Please repeat the data below exactly, with the pictures removed.
=====
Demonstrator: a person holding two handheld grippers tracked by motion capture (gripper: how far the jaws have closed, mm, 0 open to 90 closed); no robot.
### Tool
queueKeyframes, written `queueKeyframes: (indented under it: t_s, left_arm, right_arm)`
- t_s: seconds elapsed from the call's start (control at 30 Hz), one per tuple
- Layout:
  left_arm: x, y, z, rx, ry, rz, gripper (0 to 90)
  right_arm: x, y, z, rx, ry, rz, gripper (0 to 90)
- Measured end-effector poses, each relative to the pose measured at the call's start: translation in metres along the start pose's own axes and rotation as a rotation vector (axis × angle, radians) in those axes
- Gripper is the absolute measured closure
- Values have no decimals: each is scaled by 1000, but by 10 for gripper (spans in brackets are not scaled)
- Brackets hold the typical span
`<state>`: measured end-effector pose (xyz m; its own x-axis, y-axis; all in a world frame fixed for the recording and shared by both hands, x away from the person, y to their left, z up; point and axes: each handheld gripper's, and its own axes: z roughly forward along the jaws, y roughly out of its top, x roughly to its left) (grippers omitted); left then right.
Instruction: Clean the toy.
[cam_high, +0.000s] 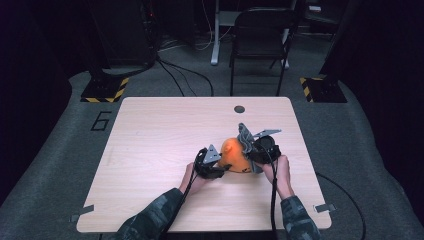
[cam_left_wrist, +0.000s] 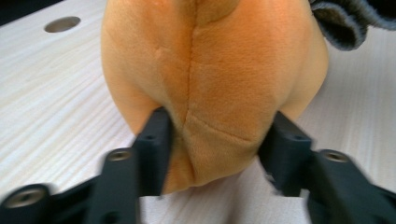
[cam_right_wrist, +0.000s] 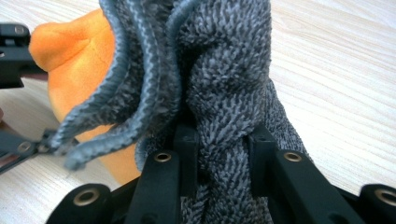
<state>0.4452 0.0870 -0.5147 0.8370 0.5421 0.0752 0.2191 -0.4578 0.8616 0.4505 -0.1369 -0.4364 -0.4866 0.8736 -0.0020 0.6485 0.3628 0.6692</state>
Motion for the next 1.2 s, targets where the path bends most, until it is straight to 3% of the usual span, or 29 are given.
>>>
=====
**EXERCISE SOLUTION**
Demonstrator: a person holding two handheld grippers tracked by motion capture (gripper: how far the jaws have closed, mm, 0 open to 90 closed); no robot.
### Tool
queueKeyframes, written `queueKeyframes: (indented under it: t_s, left_arm, right_arm)`
- t_s: seconds elapsed from the call's start (control at 30 Hz), one per tuple
- Layout:
  left_arm: x, y, z, rx, ry, rz, gripper (0 to 90)
  right_arm: x, y, z, rx, ry, rz, gripper (0 to 90)
- Measured end-effector poses, each relative to the pose measured at the call's start: translation in metres along the start pose's own axes and rotation as a rotation vector (axis × angle, radians) in those axes
- Gripper is the absolute measured closure
- Values have no decimals: each is scaled by 1000, but by 10 for gripper (spans in brackets are not scaled)
- Brackets hold the typical span
`<state>`: measured end-effector pose (xyz m; its own x-axis, y-axis; all in a world frame fixed for the recording and shared by both hands, x away from the person, y to their left, z up; point and axes: each handheld gripper's, and its own axes: z roughly forward along the jaws, y roughly out of its top, x roughly to its left) (grippers omitted); left then right.
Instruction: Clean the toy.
[cam_high, +0.000s] 
[cam_left_wrist, +0.000s] 
[cam_right_wrist, +0.000s] 
<state>0.4452 0.0870 -0.5147 0.8370 0.5421 0.0752 0.2191 -0.4578 0.8616 0.4505 -0.1369 -0.4364 -0.4866 0.8736 -0.0020 0.6485 0.3628 0.6692</state>
Motion for the next 1.2 s, targets where the path bends most, until it is straight to 3% of the usual span, or 29 are given.
>>>

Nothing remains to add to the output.